Build awareness and adoption for your software startup with Circuit.

Creating a Bank Statement Parser with Python

Seize control of your finances from those pesky PDF files

Why do I need a bank statement parser?

Managing multiple bank accounts can be a hassle, especially when each bank provides statements in different formats.

If you’re tired of manually sifting through these statements every month, a bank statement parser could be what you need, saving you time and effort.

Enter the “bank statement parser” —  a software that extracts and organizes unstructured text data from statements. It can identify transaction details, dates, and amounts, and convert them into a standard/structured format for better readability.

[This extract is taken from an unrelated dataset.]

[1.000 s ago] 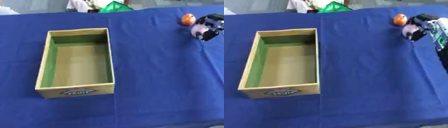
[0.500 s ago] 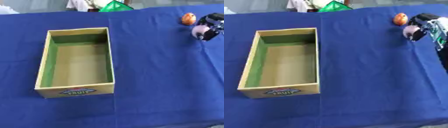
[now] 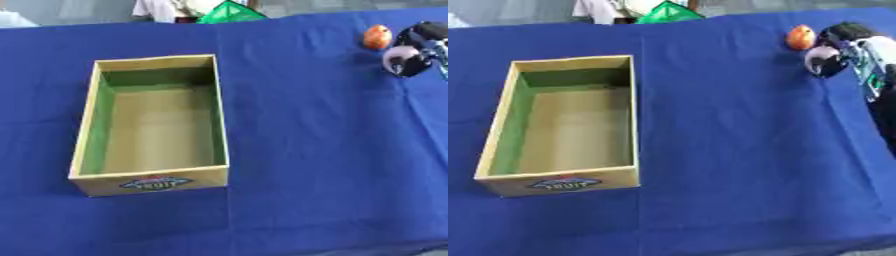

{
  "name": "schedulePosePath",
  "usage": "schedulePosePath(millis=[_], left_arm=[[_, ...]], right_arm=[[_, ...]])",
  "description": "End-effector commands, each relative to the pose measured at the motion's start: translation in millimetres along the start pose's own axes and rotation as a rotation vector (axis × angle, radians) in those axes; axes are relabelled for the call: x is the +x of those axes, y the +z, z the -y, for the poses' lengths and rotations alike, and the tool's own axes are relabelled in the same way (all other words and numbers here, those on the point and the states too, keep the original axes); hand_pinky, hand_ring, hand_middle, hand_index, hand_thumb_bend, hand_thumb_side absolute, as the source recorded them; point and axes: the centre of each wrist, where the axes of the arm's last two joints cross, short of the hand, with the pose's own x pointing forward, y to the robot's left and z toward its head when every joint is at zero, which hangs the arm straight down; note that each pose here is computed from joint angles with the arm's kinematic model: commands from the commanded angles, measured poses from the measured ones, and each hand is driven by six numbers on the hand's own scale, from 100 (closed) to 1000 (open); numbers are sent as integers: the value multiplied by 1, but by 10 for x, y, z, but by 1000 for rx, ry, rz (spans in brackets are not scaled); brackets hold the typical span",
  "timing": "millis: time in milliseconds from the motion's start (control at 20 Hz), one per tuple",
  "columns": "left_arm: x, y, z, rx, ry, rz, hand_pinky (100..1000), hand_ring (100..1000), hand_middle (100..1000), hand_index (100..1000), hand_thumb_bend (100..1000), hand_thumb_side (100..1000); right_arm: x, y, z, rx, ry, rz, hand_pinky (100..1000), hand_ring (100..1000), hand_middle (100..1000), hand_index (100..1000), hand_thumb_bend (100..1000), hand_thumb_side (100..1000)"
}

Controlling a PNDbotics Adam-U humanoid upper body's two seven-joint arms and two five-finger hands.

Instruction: Pick up objects on the table and place them in the box.

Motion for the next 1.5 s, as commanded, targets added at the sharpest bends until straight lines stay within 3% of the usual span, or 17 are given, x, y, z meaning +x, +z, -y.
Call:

If you’re lucky, your bank provides a way to download your statement as a CSV file. If you’re incredibly lucky, your bank might even support Open Banking with some kind of API (but if you’re like me, you’re probably not that lucky).

So instead of copy-pasting from a PDF every month, why not create your own bank statement parser instead? In this post, I’ll go through how to use Python to convert your PDF to text, extract the transactions, and ultimately create a parser you can use across different bank statements.

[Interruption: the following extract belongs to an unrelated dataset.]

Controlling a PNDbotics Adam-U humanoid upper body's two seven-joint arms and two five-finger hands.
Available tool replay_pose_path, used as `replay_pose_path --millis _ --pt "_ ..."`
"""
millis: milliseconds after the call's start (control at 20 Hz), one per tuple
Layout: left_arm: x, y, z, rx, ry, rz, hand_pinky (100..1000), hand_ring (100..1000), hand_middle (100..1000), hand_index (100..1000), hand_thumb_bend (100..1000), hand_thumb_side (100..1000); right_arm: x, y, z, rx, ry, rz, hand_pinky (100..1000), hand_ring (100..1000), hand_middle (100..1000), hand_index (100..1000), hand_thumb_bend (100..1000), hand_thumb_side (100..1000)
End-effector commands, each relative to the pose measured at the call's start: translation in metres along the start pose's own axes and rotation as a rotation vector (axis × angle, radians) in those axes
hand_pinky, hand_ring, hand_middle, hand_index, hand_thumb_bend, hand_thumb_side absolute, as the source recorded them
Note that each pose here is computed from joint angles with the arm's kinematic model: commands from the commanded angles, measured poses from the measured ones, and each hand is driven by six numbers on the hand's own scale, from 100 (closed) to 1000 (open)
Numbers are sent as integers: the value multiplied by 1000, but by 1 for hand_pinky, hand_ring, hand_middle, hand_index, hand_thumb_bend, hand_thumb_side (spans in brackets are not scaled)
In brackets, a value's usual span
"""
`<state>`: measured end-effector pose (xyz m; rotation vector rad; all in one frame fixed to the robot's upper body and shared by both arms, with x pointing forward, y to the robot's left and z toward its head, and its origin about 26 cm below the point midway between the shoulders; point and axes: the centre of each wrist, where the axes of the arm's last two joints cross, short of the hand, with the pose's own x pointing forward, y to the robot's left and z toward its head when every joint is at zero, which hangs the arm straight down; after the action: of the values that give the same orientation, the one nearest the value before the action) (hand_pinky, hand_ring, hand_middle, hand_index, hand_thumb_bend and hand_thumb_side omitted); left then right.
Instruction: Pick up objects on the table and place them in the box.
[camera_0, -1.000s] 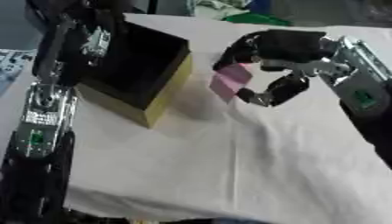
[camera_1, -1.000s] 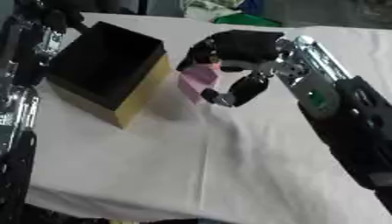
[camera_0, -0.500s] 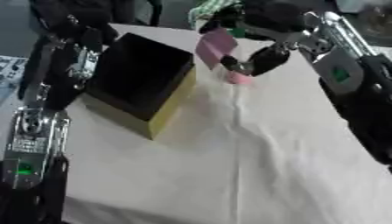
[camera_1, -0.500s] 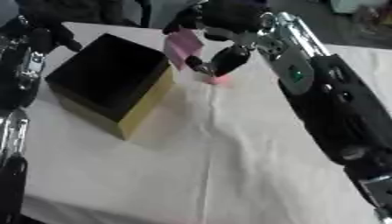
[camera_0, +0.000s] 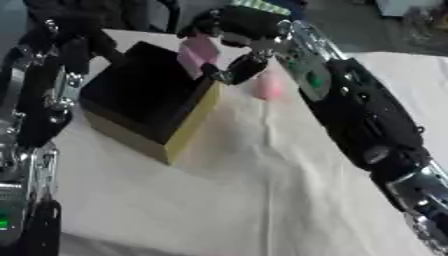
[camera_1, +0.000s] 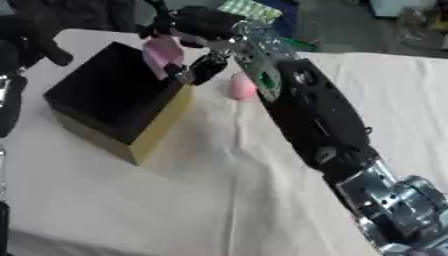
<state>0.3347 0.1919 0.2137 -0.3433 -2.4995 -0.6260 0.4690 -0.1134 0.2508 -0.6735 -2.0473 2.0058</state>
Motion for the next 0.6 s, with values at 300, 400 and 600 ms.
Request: replay_pose_path --millis 300,400,600 --pt "11 -3 -11 -25 -66 16 633 534 551 742 100 512 16 8 -22 66 -67 31 848 802 623 959 100 165" --pt "12 -4 -12 -27 -69 18 633 534 551 743 100 511 19 7 -25 61 -84 38 851 818 733 975 100 164" --pt "12 -4 -12 -27 -70 19 633 534 551 743 100 512 25 2 -27 40 -118 74 862 853 921 997 100 183"
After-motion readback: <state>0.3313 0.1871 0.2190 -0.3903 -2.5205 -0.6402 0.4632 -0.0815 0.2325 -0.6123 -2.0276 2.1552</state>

Converting your PDF to text

The first and most obvious route is to use an open-source Python package, similar to the likes of PyPDF, PyMuPDF, pdftotext, or pdfminer. I’m not going to get into the nitty-gritty details of how they differ — there’s a great article that already covers that.

To briefly summarize the article, pdftotext is a really good option since it faithfully represents the layout of each page. This means that your transactions will remain on the same line, and won’t be broken up.

Caveat: You can also use an optical character recognition (OCR) library like PyTesseract or OpenOCR, but this is only necessary if your PDF doesn’t come with embedded text (i.e. it isn’t searchable). There’s a relatively high-performance overhead that comes with higher levels of accuracy. Otherwise, training your own model could also be a feasible approach if you have enough time and compute.

For example — let’s say you have this bank statement:

Sample bank statement from the author:

If you use pdftotext and print the results:

pdftotext -layout .../example_statement.pdf out.txt cat out.txt

You’ll get back something like this, with transactions neatly separated per line.

Raw output from pdftext:

If you open this file with Python, you’ll see that lines are neatly demarcated by newline \n characters, which means you can easily split the text and process it line by line, which is really useful for parsing.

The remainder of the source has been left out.